The practice of designing prompts to improve accuracy, reliability, and safety of AI outputs. 

Prompt Injection

A security vulnerability where hidden or malicious instructions alter a model’s intended behavior. 

R

Red Teaming

A structured testing approach where teams intentionally probe AI systems for weaknesses, failure modes, misuse scenarios, or security risks. 

Responsible AI

An approach to building and using AI that emphasizes safety, transparency, accountability, and ethical use. 

Retrieval-Augmented Generation (RAG)

A technique that allows generative AI systems to retrieve relevant external data before generating a response. 

Routing Engine

A system that dynamically directs requests, tasks, or workloads to the appropriate AI model, agent, or resource based on rules, context, or policies. 

S

Security Posture Management

The continuous assessment and monitoring of an organization’s AI systems to identify security risks, misconfigurations, and policy violations. 

Shadow AI

Unapproved or unmanaged use of AI tools or models within an organization. 

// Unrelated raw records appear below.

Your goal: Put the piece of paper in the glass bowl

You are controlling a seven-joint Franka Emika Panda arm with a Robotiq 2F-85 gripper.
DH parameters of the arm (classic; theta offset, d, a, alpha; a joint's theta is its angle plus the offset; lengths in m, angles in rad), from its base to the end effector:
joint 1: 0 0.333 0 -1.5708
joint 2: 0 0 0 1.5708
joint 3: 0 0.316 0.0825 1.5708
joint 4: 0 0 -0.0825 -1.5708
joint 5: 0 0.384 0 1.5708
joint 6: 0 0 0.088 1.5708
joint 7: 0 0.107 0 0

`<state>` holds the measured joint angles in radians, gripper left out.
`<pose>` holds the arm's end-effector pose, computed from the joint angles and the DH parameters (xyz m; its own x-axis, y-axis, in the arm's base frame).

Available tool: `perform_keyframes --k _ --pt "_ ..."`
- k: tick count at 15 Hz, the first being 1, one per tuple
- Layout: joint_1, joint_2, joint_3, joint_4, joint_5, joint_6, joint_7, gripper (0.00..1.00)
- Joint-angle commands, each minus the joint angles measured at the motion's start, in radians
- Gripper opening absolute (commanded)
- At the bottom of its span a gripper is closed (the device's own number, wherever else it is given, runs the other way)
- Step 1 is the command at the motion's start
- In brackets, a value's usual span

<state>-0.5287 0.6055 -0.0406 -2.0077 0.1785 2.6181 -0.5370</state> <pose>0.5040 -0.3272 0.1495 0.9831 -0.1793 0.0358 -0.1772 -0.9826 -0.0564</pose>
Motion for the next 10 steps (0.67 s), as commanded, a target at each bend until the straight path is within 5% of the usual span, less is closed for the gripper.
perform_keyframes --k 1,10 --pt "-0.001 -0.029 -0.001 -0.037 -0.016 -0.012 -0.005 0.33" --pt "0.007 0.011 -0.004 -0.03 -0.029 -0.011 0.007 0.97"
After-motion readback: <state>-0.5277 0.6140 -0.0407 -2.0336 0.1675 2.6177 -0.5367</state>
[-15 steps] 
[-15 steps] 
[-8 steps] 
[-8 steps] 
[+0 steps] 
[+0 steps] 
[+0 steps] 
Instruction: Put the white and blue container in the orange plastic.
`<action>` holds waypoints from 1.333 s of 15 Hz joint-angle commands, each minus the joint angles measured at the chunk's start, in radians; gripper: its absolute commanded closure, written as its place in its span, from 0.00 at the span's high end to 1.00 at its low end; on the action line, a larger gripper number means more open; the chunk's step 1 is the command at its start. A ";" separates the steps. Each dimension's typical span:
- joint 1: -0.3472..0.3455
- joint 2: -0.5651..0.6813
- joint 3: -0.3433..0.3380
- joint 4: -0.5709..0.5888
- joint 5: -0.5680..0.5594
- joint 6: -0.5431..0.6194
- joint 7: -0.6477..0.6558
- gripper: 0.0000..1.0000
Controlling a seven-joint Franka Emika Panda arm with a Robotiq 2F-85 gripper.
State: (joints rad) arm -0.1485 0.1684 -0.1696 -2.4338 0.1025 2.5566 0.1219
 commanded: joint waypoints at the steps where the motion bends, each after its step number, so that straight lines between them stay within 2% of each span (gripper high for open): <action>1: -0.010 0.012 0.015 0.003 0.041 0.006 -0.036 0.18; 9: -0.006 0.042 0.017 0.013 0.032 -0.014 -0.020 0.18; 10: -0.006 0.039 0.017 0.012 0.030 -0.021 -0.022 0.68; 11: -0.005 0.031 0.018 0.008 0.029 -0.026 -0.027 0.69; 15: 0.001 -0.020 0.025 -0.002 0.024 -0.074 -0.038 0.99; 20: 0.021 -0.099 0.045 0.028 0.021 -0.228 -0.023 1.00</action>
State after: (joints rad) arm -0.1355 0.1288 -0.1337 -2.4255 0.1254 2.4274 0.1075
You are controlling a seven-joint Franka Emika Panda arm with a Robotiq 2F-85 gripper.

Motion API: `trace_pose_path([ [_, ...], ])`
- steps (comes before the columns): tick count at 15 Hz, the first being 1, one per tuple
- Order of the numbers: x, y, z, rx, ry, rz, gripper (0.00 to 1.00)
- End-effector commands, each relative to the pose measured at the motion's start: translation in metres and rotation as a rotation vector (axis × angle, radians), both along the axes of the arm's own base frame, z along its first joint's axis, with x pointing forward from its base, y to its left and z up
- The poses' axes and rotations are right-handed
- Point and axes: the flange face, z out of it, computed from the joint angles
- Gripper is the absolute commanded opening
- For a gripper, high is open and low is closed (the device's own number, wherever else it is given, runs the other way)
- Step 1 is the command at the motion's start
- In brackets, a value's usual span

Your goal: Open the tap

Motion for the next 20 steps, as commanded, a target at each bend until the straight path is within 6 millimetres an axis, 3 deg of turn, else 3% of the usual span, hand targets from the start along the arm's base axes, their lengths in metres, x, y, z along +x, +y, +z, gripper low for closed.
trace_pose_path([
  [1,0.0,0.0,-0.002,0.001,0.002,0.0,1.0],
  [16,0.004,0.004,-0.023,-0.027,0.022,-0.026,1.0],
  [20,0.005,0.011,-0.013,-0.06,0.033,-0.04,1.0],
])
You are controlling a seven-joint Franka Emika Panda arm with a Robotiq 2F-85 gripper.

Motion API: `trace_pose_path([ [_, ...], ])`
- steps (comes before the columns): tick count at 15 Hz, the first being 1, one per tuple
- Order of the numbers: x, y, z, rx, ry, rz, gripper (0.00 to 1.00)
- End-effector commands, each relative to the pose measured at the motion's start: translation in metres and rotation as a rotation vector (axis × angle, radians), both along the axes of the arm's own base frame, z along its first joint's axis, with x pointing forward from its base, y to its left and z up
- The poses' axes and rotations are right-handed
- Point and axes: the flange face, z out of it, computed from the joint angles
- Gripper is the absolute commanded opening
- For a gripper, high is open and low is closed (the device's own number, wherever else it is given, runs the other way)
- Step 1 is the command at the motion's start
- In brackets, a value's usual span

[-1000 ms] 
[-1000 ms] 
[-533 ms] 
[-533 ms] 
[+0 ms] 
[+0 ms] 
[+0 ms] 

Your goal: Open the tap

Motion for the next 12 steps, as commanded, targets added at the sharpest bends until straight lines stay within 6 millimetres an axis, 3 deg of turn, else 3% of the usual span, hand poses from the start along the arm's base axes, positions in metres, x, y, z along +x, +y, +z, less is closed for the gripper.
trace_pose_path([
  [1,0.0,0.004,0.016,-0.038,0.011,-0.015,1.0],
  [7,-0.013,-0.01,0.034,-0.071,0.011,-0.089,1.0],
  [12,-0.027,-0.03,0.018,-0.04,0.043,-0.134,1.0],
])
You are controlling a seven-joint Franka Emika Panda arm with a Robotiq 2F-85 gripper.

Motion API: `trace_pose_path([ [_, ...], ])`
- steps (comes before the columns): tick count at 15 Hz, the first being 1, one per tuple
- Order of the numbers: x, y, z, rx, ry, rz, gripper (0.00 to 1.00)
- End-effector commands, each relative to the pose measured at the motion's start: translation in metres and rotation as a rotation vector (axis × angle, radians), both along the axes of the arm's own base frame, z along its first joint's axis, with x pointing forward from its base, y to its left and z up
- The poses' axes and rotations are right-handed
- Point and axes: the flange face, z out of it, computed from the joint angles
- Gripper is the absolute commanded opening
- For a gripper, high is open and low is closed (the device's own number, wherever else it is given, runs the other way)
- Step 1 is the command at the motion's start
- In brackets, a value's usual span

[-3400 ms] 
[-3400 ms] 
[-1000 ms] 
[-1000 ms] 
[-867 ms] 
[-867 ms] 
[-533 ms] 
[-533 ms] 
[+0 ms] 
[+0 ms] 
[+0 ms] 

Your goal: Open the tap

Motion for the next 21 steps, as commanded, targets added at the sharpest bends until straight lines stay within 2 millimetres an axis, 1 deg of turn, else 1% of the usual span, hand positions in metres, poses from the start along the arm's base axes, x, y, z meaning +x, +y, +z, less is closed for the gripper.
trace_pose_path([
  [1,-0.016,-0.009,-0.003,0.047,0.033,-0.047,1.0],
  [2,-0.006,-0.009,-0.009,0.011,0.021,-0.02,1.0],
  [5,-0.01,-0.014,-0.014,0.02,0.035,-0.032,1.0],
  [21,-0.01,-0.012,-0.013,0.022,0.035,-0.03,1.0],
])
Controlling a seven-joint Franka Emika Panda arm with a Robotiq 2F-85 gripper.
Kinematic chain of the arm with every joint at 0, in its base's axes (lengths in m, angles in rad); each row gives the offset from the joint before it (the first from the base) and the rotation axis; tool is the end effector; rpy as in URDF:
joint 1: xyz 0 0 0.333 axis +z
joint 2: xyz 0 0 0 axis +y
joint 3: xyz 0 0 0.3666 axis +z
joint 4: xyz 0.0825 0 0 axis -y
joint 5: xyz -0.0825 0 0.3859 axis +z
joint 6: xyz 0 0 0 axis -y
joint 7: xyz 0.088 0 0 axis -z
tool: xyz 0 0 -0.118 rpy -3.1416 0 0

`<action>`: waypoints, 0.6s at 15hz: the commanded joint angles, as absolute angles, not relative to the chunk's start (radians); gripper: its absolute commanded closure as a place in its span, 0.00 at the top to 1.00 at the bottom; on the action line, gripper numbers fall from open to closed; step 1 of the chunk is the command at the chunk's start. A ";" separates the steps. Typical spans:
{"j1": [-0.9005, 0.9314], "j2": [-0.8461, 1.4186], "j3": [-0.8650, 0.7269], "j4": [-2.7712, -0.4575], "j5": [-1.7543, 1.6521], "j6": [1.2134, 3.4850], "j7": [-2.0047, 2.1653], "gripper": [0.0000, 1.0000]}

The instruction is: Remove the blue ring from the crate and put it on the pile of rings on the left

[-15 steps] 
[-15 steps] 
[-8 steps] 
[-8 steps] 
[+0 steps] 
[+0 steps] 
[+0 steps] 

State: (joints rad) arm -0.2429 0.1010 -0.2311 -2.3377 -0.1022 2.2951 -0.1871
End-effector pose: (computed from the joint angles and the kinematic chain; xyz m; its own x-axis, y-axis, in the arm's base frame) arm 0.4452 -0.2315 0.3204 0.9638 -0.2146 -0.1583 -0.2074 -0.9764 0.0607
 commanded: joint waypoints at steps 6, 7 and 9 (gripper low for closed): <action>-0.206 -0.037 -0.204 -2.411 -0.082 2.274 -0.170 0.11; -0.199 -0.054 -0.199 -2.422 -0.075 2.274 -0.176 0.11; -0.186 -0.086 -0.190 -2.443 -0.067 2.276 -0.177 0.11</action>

Small Language Model (SLM)

A lightweight language model optimized for efficiency and specific tasks, requiring fewer resources than large models. 

System Prompt

A high-level instruction that defines how a model or agent should behave across interactions. 

T

Token

A basic unit of text (such as a word or word fragment) processed by a language model. 

Tool Calling

A capability that enables AI models or agents to interact with external tools, APIs, or systems. 

V

Vector Database

A database optimized for storing and searching embeddings, often used in a retrieval-augmented generation system.